While reading today, somehow I got into thinking about forest fires, and how even though they appear threatening to human eyes property, they actually serve important ecological purposes. A short page about this lists the following positive effects of forest fires:
- Reduce the build-up of fuel, and thus the intensity of future burns.
- Recycle nutrients bound up in litter.
- Reduce competition, allowing existing trees to grow larger.
- Leave snags that provide nesting spots for woodpeckers and other birds.
- Sprout seeds of native plants. For example, the cones of many lodgepole pines — the characteristic tree of Yellowstone — will only open after exposure to fire.
- Kill non-native plants that are not adapted to fire.

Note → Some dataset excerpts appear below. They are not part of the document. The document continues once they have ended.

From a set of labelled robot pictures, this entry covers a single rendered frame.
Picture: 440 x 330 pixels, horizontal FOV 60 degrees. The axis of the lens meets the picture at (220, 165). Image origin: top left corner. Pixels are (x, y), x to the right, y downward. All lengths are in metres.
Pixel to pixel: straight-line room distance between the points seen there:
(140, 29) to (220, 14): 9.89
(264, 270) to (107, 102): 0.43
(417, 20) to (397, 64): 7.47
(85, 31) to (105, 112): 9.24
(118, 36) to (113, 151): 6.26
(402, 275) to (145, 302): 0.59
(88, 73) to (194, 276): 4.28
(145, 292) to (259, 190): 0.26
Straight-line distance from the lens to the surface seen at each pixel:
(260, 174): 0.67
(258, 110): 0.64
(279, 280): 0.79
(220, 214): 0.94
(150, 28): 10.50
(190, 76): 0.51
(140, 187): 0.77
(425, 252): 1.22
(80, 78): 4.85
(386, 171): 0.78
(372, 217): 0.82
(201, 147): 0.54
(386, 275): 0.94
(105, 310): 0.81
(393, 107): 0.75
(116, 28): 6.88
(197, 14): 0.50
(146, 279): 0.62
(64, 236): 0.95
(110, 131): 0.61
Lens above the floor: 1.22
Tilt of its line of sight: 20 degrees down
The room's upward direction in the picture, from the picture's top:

I think that’s totally incredible about the lodgepole pine, how their cones will stay unopened on the tree for years until a forest fire comes, and the intense heat causes them to open and the drop their seeds into the soil which has been fertilized by the burn.
On this page about prescribed burns (ie, man-made intentional, controlled forest fires), they talk a bit about how there were policies in place to avert all forest fires for many years, which resulted in greater problems in forests than would have occurred had fire been allowed to do its work. So I got to thinking that maybe this is somehow analogous to all the intense negative shit which is happening now, or is poised to happen shortly. That the only way the “seeds are going to drop” and the land be sustained is by going through the flames.